→ What you are asked to do:
From the line that includes "<point>70,138</point>" down to the final line of the data below, copy every line exactly and leave the rest out.
-------- Exercise materials
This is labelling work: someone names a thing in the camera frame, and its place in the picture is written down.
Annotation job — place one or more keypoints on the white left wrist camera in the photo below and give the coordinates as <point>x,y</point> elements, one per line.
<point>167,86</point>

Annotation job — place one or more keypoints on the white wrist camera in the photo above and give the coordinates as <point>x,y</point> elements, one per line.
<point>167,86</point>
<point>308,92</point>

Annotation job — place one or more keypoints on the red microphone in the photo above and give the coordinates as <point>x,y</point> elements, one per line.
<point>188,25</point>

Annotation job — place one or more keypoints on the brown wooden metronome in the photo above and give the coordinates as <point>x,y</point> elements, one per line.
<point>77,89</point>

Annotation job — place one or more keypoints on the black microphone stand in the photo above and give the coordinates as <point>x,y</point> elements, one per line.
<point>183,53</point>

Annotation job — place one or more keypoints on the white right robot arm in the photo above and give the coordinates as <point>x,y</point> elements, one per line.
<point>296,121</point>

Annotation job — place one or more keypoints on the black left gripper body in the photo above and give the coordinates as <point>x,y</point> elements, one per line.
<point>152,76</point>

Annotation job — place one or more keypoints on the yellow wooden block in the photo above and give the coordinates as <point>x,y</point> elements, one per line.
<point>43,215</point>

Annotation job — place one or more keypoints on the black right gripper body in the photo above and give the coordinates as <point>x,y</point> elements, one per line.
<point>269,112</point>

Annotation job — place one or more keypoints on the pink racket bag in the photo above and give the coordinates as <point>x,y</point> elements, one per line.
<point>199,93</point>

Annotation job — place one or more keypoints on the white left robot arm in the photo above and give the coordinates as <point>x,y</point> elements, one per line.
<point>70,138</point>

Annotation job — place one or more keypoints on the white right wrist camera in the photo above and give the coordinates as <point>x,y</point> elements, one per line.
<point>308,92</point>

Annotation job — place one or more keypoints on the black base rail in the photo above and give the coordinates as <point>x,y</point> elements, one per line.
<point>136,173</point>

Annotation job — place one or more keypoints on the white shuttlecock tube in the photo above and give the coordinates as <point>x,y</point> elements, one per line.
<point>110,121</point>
----------------
→ Task solution:
<point>70,138</point>

Annotation job — place one or more keypoints on the white right wrist camera in the photo above and give the coordinates as <point>x,y</point> elements, one per line.
<point>308,92</point>

Annotation job — place one or more keypoints on the black base rail in the photo above and give the coordinates as <point>x,y</point> elements, one per line.
<point>136,173</point>

Annotation job — place one or more keypoints on the white shuttlecock tube in the photo above and give the coordinates as <point>x,y</point> elements, one per line.
<point>110,121</point>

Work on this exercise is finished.